また、患者の皮膚Sに医療用針5を穿刺するにあたって医療用針5を配置する際、複数の突起566が滑り止めの役目も果たすことから、医療用針5を配置しやすく、皮膚に穿刺しやすいという効果もある。
【0094】
実施形態5に係る医療用針5は、板状部材の構成が異なる点(複数の突起が形成されている点)以外では、実施形態4に係る医療用針4と同様の構成を有するため、実施形態1又は4に係る医療用針1,4が有する効果のうち該当する効果をそのまま有する。
【0095】
[実施形態6]
図24は、実施形態6に係る医療用針6の斜視図である。
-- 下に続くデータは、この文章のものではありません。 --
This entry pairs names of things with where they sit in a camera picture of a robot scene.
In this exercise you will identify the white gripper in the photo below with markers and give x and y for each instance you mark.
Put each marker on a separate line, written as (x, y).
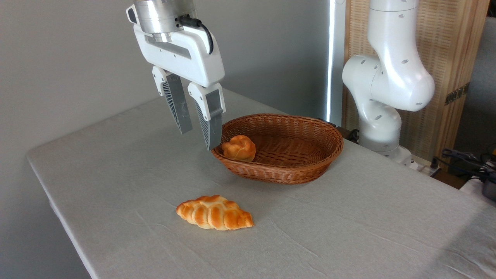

図25は、医療用針6の正面図である。なお、図24及び図25においては、針カバー部材80の図示を省略している。また、図24及び図25において、図1及び図3と同一の部材については同一の符号を付し、詳細な説明は省略する。
【0096】
実施形態6に係る医療用針6は、基本的には実施形態1に係る医療用針1と良く似た構成を有するが、板状部材の構成が実施形態1に係る医療用針1とは異なる。
【0097】
すなわち、実施形態6に係る医療用針6においては、図24及び図25に示すように、板状部材として、一部が波状に湾曲した板状部材660を備える。
【0098】
板状部材660は、通過部662と、通過部662から板状部材660の短辺側の各端縁660e1,660e2に向かって波状に湾曲する湾曲部664a,664bと、通過部662を含む所定領域に形成された平面部668とを有する。
【0099】
湾曲部664a,664b及び平面部668のx軸方向に沿った長さは適宜設定可能であるが、実施形態6に係る医療用針6においては、板状部材660全体に対する湾曲部664a,664bの位置が、アクセスポートの上面端部の位置と対応するように、湾曲部664a,664b及び平面部668のx軸方向に沿った長さがそれぞれ設定されている。
【0100】
板状部材660は、このような湾曲部664a,664bを有するため、患者の皮膚に向けて板状部材660を押さえたときに、湾曲部664a,664bの部分で板状部材660を屈曲させることが可能となる。つまり、板状部材660の一部が波状に湾曲していることによって、実施形態1で説明した板状部材60の場合と同様に、アクセスポートの上面端部の位置近傍でz軸方向に沿って屈曲させることが可能となる。
【0101】
なお、実施形態6に係る医療用針6においては、例えば、湾曲している部分の山の数や当該山の間隔などを適宜設定することにより、各湾曲部664a,664bの湾曲度合を調整可能である。
【0102】
このように、実施形態6に係る医療用針6は、実施形態1に係る医療用針1とは板状部材の構成が異なるが、アクセスポートの上面端部の位置近傍でz軸方向に沿って屈曲可能に構成された板状部材660を備えているため、実施形態1に係る医療用針1の場合と同様に、板状部材660を押さえたときに、アクセスポートの上面端部の位置近傍を境として、板状部材660の端部(端部領域)を、患者の皮膚側に向けて屈曲させることが可能となる。その結果、板状部材660を押さえたときに発生し得る痛みを軽減しつつ、誤刺の発生を防止することが可能となる。
【0103】
実施形態6に係る医療用針6においては、板状部材660は、通過部662を含む所定領域に形成された平面部668をさらに有するため、患者の皮膚に医療用針6を穿刺するにあたって医療用針6を配置する際、医療用針6を安定して配置することができ、皮膚に穿刺しやすいという効果がある。
【0104】
実施形態6に係る医療用針6は、板状部材の構成が異なる点以外では、実施形態1に係る医療用針1と同様の構成を有するため、実施形態1に係る医療用針1が有する効果のうち該当する効果をそのまま有する。
【0105】
以上、本発明の医療用針を上記の各実施形態に基づいて説明したが、本発明は上記の各実施形態に限定されるものではなく、その要旨を逸脱しない範囲において種々の態様において実施することが可能であり、例えば次のような変形も可能である。
【0106】
(1)上記実施形態1〜4においては、溝部の断面形状が丸(半円)形状である場合を例示して説明したが、本発明はこれに限定されるものではない。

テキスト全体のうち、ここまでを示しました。